How will this change the code that we write? In short we can no longer trust the case insensitive nature of HTML documents – we need to assume that BOTH HTML and XML documents will be serving their content in a case sensitive nature – especially as more people start to adopt HTML 5 elements in their pages and expect some level of support in older browsers. This means that a number of selectors and DOM methods will take a performance hit as we can no longer take a case insensitive shortcut in our codebases.
There are a few outstanding jQuery tickets that are the result of these issues cropping up and now that I know the reasoning behind why they’re happening I can now strip out all the case-insensitive performance improvements from the codebase – which is really quite unfortunate but at least it’ll behave more consistently. I continue to stand by thesis from my earlier talk about the DOM: The DOM is a mess and every DOM method and property is broken in some way, in some browser.
Diego Perini (November 24, 2009 at 7:21 pm)
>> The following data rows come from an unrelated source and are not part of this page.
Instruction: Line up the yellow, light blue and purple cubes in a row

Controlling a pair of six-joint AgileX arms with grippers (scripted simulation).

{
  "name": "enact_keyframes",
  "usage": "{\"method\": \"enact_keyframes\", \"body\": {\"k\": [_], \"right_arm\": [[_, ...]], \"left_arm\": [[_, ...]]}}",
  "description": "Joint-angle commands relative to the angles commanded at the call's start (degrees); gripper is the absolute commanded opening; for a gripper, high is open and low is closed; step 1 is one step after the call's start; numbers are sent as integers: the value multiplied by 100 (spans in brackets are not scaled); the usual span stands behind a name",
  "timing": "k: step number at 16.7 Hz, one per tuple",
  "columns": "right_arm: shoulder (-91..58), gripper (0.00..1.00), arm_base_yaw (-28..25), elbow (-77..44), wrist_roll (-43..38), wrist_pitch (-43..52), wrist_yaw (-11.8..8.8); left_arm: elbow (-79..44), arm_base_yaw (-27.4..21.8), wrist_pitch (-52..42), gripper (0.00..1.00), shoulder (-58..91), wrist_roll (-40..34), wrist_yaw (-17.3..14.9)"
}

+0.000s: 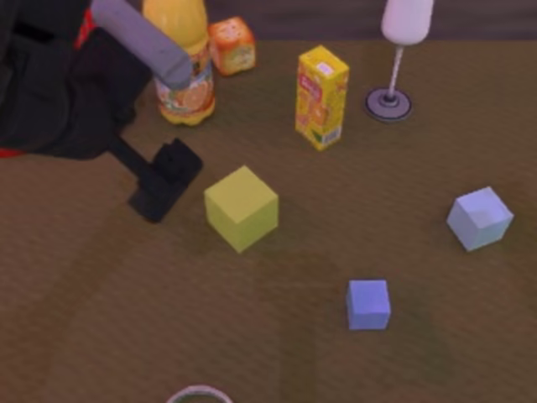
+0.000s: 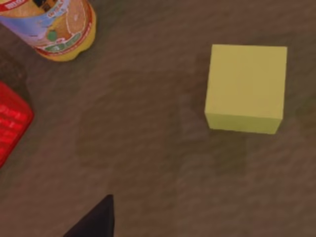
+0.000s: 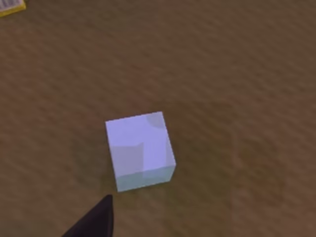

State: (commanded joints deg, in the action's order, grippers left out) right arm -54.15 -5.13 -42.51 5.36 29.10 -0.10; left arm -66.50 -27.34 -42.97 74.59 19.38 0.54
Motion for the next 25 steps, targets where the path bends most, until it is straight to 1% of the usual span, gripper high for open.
{"method": "enact_keyframes", "body": {"k": [3,6,9,12,16,23,25], "right_arm": [[-1820,100,-148,-1265,160,927,5],[-3390,100,-284,-2443,306,1780,11],[-4691,100,-400,-3497,432,2494,16],[-5751,100,-492,-4350,531,3027,19],[-6508,100,-561,-5021,606,3412,23],[-6576,100,-540,-5068,612,3421,23],[-6666,100,-554,-4933,619,3211,24]], "left_arm": [[1833,793,1005,100,-2042,-503,22],[3482,1488,1979,100,-3798,-951,27],[4841,2066,2887,100,-5271,-1343,11],[5863,2505,3646,100,-6488,-1663,-18],[6591,2821,4241,100,-7382,-1914,-51],[6650,2849,4297,100,-7459,-1938,-54],[6650,2849,4297,100,-7459,-1938,-54]]}}
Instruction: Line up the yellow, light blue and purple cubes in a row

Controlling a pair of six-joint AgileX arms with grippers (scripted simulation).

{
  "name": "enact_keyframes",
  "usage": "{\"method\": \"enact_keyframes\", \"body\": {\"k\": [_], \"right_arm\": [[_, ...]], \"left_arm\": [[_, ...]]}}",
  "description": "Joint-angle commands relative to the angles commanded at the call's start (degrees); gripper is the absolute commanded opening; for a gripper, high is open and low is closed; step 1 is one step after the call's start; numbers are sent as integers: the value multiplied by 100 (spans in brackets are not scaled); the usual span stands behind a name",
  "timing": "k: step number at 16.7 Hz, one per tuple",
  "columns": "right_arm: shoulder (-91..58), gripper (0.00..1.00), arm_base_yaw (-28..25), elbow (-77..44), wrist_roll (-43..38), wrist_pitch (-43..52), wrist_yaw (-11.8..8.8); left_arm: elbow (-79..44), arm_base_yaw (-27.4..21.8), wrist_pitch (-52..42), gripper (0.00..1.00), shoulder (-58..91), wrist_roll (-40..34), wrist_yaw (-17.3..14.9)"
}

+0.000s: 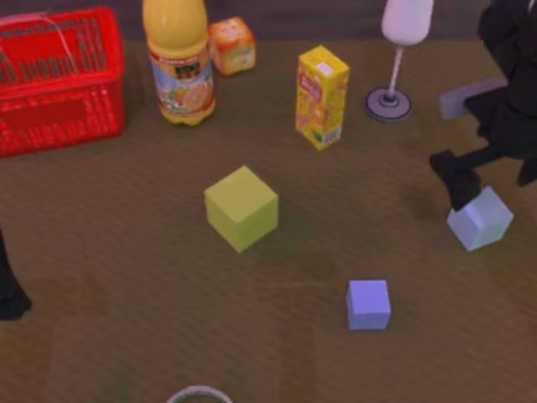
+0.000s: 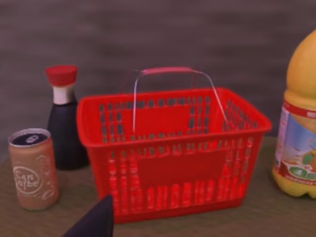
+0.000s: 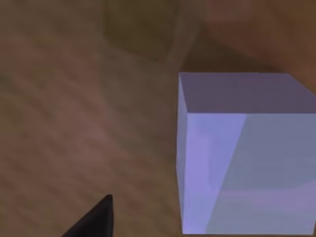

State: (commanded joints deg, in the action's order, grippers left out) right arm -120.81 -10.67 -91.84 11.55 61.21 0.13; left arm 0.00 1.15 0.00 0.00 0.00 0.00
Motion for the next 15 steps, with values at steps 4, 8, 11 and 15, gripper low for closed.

John here are two links that maybe will help in the process:
http://rakaz.nl/item/css_selector_bugs_case_sensitivity
the second one is the current HTML5 work:
http://www.whatwg.org/specs/web-apps/current-work/#selectors
you can find the table of the attributes that needs special handling.
You don’t have all the point about why this is needed, in addition to what you said for example it is necessary for SVG to work in HTML documents to use the namespaced API. So createElementNS() is needed for an SVG to work in HTML document.
You can look in my repo for other needed references on this quite intricated matter.
Hope these additions will be useful for your project as they were in mine, the overhead is not that much as you said. More of a lazy thing.
Mike Taylor (November 24, 2009 at 8:10 pm)
So does this mean if I type in shouty caps Sizzle will be happy?
Mike Taylor (November 24, 2009 at 8:34 pm)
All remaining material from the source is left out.